Yes, and vm_page_alloc_noobj() makes sense to me. (I think that vm_page_alloc_anon() could be too easily confused with allocation of pages to OBJ_ANON vm objects. In other words, I would avoid using any derivatives of the word anonymous.)

I like the idea of splitting the allocator functions and preserving PG_ZERO. It feels a bit odd to have inconsistent handling with respect to VM_ALLOC_ZERO though. There are situations where allocations are rare enough that zeroing under the object lock is not a problem (or it is required), and splitting the allocator entry points would make it easier to spot calls where it is likely to be a problem. The pti_obj object used to manage userspace-visible "holes" in the kernel address space is an example of this.

I'm not going to argue strenuously for leaving VM_ALLOC_ZERO support out of vm_page_alloc{,_contig}(). I agree that splitting the allocator entry points will make it easier to spot calls that shouldn't use VM_ALLOC_ZERO.

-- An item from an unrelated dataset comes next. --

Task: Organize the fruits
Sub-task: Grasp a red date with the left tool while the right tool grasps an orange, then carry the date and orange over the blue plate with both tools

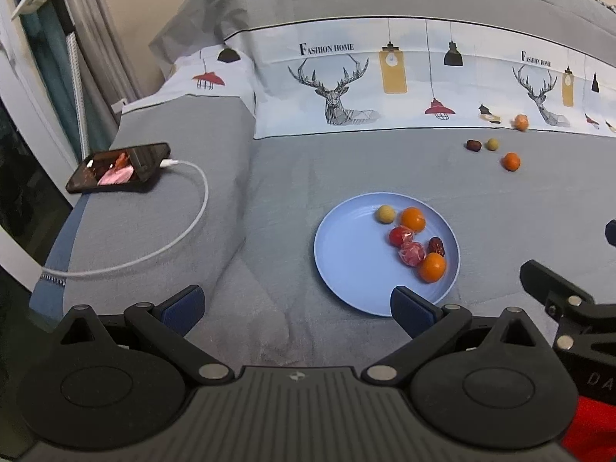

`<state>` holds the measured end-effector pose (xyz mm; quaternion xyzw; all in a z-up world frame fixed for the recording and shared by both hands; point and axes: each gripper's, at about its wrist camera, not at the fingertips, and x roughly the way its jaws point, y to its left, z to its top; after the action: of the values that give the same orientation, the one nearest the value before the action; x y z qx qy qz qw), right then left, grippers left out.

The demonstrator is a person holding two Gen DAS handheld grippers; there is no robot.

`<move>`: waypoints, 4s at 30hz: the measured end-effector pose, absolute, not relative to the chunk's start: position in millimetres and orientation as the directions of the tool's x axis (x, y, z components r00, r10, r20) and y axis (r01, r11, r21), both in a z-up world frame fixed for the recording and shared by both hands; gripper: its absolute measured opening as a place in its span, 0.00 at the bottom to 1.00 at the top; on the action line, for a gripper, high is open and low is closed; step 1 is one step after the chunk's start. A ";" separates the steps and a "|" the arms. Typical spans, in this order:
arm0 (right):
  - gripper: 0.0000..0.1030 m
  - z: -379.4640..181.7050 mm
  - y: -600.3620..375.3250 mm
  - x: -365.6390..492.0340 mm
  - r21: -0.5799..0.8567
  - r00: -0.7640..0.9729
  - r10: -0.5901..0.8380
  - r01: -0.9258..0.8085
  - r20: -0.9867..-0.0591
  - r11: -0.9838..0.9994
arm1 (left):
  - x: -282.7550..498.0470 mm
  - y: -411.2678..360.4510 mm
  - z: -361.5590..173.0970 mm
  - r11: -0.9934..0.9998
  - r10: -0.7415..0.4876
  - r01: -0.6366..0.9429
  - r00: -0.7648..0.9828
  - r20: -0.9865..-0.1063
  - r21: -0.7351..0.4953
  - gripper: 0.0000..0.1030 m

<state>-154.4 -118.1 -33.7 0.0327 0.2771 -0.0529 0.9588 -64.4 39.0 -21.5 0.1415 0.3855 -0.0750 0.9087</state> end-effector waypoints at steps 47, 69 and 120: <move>0.99 -234.5 -383.3 118.7 0.068 0.688 -0.402 0.547 -0.605 0.835 | 272.9 -328.4 -198.0 0.734 -0.279 0.663 0.491 -0.825 0.146 1.00; 0.33 -209.3 -386.1 88.6 0.032 0.690 -0.480 0.588 -0.542 0.808 | 155.9 -230.7 -86.8 0.793 -0.365 0.609 0.440 -0.820 -0.026 0.34; 0.34 -14.8 -95.6 -215.5 0.135 0.796 0.165 -0.105 -0.582 0.985 | -133.9 80.8 26.2 0.954 -0.241 0.296 0.664 -0.708 -0.047 0.34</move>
<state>-215.5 -95.6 -14.8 0.0481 0.3114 0.0711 0.9464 -133.9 80.8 26.2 0.0362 0.3827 -0.1473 0.9113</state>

I started working on this again and will post new reviews based on the feedback here. Roughly, my plan is:

  • Introduce vm_page_alloc_noobj() and vm_page_alloc_noobj_domain(). These functions implement VM_ALLOC_ZERO by unconditionally zeroing the page.
  • Implement vm_page_alloc_freelist_domain() and vm_page_alloc_noobj_domain() using a common function, since they are almost identical.
  • Update vm_page_alloc() callers to use vm_page_alloc_noobj() when appropriate.
  • Modify vm_page_alloc() and vm_page_alloc_contig() to unconditionally preserve PG_ZERO. Update callers to stop passing VM_ALLOC_ZERO.
  • Bump __FreeBSD_version, patch ports to use the new KPIs, wait a bit of time for dust to settle.
  • Modify vm_page_alloc() (and maybe vm_page_alloc_contig()) to require object != NULL, remove VM_ALLOC_NOOBJ. Only this change should not be MFCed, I believe.

One thing I'm not sure about is whether to introduce vm_page_alloc_noobj_contig(), but I am leaning towards adding it, if only for consistency. OTOH the size of the page allocator interface is getting a little unwieldy, we have vm_page_alloc(), vm_page_alloc_after(), vm_page_alloc_freelist(), vm_page_alloc_contig() and now vm_page_alloc_noobj(), vm_page_alloc_noobj_contig(), and then per-domain flavours of all of these.